Progressive Students Federation
- Abbreviation: PrSF
- Formation: 2014
- Type: Left-wing students’ organization
- Location: Pakistan;

= Progressive Students Federation =

Progressive Students Federation (PrSF) is a left-wing socialist students’ organisation based in Pakistan. PrSF was formed in 2014 in Khyber-Pakhtunkhwa but was later joined various factions of National Students Federation in Punjab and Sindh. The organisation has mobilised students and youth all over Pakistan for democratisation of campuses, restoration of student unions and universal education.

== Formation ==
History

Progressive Students Federation (PrSF) was founded on December 21, 2014, in Buner, Khyber Pakhtunkhwa by left-wing socialist political leader Fanoos Gujjar. In 2015, PrSF Swat unit was established. In 2016, PrSF was started in Hyderabad, Sindh, after that PrSF units were formed in different cities of Sindh. In Islamabad, PrSF was started in 2017. In Punjab and Sindh, PrSF is a continuation of Punjab and Sindh chapters of National Students’ Federation (NSF), which were reappeared in late 2000s. NSF was initially formed in 1956 after the Democratic Students Federation (DSF) was banned in 1954. NSF played a major role in the popular student and labour uprising against the dictatorship in 1967 and 1968. Ever since student unions were banned in 1984, students have been facing ever-increasing problems.

PrSF exists in the form of basic, district and provincial units. The first convention of the Islamabad-Rawalpindi unit was held in October 2021, and the second district congress was held on October 15, 2023. First National (provincial) Congress of Sindh was held on March 6, 2022.

== Ideology ==
PrSF aims to raise political and social awareness among students for their democratic rights, for restoration of student unions, to organize students in educational institutions and outside, to create a strong and organized students’ movement that will lay the foundation for an affordable, uniform, democratic, secular, modern and scientific education system.

== Activities ==
The activities organised by PrSF include weekly study circles, on topics of students' rights, revival of banned students' unions in education campuses, budget cuts of education. PrSF campaigned against anti-student policies, pushed a bill on students' unions' restoration in Senate, and organized annual student marches in 2018, 2019, 2020 2021 and 2022. Street theatres on students rights were also performed during these students' marches.

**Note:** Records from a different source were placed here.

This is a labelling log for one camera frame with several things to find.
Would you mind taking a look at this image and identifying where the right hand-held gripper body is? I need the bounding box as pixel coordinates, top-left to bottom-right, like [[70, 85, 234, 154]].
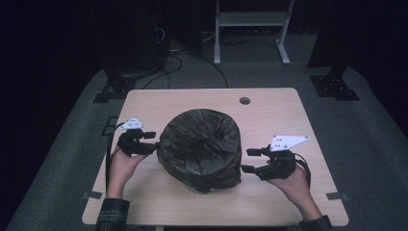
[[255, 134, 311, 182]]

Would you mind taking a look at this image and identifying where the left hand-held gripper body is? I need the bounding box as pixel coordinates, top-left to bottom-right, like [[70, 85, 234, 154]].
[[116, 116, 149, 158]]

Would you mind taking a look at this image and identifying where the black plastic garbage bag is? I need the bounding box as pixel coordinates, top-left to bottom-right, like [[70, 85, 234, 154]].
[[156, 108, 242, 195]]

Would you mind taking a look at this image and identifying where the person's left hand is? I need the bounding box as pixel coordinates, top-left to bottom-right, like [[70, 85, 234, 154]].
[[107, 145, 149, 193]]

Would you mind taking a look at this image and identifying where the person's right hand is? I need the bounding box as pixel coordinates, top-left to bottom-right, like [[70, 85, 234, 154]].
[[267, 166, 312, 206]]

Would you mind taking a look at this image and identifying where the grey tape strip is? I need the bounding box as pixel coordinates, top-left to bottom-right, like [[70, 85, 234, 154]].
[[81, 191, 103, 200], [325, 192, 350, 202]]

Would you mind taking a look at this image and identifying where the right hand-held gripper cable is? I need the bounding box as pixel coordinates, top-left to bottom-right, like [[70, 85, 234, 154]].
[[293, 152, 313, 191]]

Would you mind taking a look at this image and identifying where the black stand base plate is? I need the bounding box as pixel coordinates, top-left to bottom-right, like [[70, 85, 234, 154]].
[[92, 76, 138, 104], [309, 65, 360, 102]]

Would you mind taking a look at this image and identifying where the looped black floor cable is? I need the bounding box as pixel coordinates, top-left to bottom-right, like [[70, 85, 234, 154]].
[[142, 53, 184, 90]]

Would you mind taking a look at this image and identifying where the white metal stand frame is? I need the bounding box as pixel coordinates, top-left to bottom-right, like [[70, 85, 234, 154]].
[[213, 0, 295, 66]]

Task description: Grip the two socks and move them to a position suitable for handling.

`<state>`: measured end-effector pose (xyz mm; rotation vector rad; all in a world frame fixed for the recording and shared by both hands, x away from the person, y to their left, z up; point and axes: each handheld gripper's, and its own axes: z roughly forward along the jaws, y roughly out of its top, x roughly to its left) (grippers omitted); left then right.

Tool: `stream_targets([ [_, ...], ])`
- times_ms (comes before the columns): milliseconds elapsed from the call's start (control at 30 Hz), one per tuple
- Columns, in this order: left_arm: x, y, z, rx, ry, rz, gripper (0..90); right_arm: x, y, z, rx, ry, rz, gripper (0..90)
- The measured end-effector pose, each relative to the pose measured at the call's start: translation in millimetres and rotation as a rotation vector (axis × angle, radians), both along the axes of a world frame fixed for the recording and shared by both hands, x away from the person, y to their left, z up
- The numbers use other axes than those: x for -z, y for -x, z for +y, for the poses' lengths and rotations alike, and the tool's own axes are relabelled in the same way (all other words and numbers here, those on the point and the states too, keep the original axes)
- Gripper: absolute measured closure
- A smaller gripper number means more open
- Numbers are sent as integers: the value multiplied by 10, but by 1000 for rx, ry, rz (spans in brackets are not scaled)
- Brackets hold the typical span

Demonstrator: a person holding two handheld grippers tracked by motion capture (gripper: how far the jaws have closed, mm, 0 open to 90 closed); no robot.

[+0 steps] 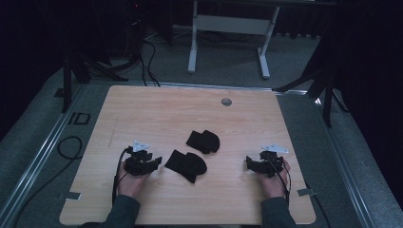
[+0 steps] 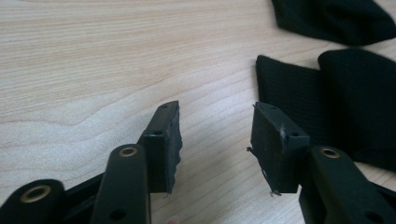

PrSF jointly organized and participated in events with other allies against religious extremism such as Songs of freedom, 2018 Mashal March, 2019 in addition to annual Women's rights' marches, climate march, flood relief, climate justice, students’ housing rights march. During the pandemic, PrSF protested against the lack of internet facilities for online education for students in peripheral areas of country, and the limited access to education for women, as well as unsafe environment for women at campuses.

While demanding for students' rights, PrSF members had to face censorship from rightwing groups, and even through arrests. PrSF also organised protests for the laborers’ rights, forced displacement, inflation and price hike, trans rights, anti-imperialism etc. PrSF formed the alliances with other progressive groups such as Students Action Committee, Hyderabad Students Alliance Leftwing groups' alliance and United Democratic Front (UDF) etc.